- [Instructions for the task] Your task is to reproduce the entries below word for word.

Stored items
◆ ◆ ◆ ◆ ◆ ◆ ◆
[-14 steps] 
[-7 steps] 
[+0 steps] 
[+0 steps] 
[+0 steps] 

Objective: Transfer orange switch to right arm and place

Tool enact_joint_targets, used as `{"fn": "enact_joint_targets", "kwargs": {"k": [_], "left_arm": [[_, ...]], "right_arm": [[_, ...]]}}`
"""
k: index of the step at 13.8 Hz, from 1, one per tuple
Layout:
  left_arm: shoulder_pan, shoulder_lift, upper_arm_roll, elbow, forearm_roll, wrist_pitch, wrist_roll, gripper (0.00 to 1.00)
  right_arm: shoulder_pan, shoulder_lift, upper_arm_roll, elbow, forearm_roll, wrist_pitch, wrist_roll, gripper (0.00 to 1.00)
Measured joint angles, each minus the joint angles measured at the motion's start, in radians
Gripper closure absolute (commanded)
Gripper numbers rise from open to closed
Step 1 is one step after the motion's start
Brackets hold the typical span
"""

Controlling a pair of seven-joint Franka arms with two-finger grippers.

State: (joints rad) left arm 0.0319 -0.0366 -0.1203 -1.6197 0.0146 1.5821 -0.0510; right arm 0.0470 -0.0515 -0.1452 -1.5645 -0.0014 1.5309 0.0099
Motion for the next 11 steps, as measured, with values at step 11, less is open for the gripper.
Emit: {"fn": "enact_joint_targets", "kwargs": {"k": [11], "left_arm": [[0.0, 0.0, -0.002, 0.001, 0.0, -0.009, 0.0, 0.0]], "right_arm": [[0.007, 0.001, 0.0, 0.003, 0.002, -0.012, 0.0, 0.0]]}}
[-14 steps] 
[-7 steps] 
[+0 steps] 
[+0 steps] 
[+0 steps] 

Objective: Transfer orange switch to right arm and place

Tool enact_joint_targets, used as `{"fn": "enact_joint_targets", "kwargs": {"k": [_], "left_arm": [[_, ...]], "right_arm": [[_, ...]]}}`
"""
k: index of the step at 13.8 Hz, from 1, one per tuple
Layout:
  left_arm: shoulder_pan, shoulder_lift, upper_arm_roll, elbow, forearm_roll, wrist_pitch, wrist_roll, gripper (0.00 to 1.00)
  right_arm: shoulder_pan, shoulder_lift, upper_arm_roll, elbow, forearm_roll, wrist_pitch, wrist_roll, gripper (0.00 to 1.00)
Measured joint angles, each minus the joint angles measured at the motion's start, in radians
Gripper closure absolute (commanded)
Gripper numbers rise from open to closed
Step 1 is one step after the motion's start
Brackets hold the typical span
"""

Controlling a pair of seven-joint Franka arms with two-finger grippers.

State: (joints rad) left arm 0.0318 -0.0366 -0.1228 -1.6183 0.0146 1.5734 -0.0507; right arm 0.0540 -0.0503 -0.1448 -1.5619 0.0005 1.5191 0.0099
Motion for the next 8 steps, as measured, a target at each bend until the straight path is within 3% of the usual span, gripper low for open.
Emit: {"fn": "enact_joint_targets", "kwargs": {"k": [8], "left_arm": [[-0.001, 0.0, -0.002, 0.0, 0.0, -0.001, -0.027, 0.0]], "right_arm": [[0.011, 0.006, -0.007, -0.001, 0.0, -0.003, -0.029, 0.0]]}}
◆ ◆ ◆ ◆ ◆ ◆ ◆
- [Written response]
[-14 steps] 
[-7 steps] 
[+0 steps] 
[+0 steps] 
[+0 steps] 

Objective: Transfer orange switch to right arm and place

Tool enact_joint_targets, used as `{"fn": "enact_joint_targets", "kwargs": {"k": [_], "left_arm": [[_, ...]], "right_arm": [[_, ...]]}}`
"""
k: index of the step at 13.8 Hz, from 1, one per tuple
Layout:
  left_arm: shoulder_pan, shoulder_lift, upper_arm_roll, elbow, forearm_roll, wrist_pitch, wrist_roll, gripper (0.00 to 1.00)
  right_arm: shoulder_pan, shoulder_lift, upper_arm_roll, elbow, forearm_roll, wrist_pitch, wrist_roll, gripper (0.00 to 1.00)
Measured joint angles, each minus the joint angles measured at the motion's start, in radians
Gripper closure absolute (commanded)
Gripper numbers rise from open to closed
Step 1 is one step after the motion's start
Brackets hold the typical span
"""

Controlling a pair of seven-joint Franka arms with two-finger grippers.

State: (joints rad) left arm 0.0319 -0.0366 -0.1203 -1.6197 0.0146 1.5821 -0.0510; right arm 0.0470 -0.0515 -0.1452 -1.5645 -0.0014 1.5309 0.0099
Motion for the next 11 steps, as measured, with values at step 11, less is open for the gripper.
Emit: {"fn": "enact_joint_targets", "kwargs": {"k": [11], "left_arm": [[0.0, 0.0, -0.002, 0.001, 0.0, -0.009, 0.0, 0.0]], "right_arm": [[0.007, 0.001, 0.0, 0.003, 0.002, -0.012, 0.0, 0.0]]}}
[-14 steps] 
[-7 steps] 
[+0 steps] 
[+0 steps] 
[+0 steps] 

Objective: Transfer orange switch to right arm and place

Tool enact_joint_targets, used as `{"fn": "enact_joint_targets", "kwargs": {"k": [_], "left_arm": [[_, ...]], "right_arm": [[_, ...]]}}`
"""
k: index of the step at 13.8 Hz, from 1, one per tuple
Layout:
  left_arm: shoulder_pan, shoulder_lift, upper_arm_roll, elbow, forearm_roll, wrist_pitch, wrist_roll, gripper (0.00 to 1.00)
  right_arm: shoulder_pan, shoulder_lift, upper_arm_roll, elbow, forearm_roll, wrist_pitch, wrist_roll, gripper (0.00 to 1.00)
Measured joint angles, each minus the joint angles measured at the motion's start, in radians
Gripper closure absolute (commanded)
Gripper numbers rise from open to closed
Step 1 is one step after the motion's start
Brackets hold the typical span
"""

Controlling a pair of seven-joint Franka arms with two-finger grippers.

State: (joints rad) left arm 0.0318 -0.0366 -0.1228 -1.6183 0.0146 1.5734 -0.0507; right arm 0.0540 -0.0503 -0.1448 -1.5619 0.0005 1.5191 0.0099
Motion for the next 8 steps, as measured, a target at each bend until the straight path is within 3% of the usual span, gripper low for open.
Emit: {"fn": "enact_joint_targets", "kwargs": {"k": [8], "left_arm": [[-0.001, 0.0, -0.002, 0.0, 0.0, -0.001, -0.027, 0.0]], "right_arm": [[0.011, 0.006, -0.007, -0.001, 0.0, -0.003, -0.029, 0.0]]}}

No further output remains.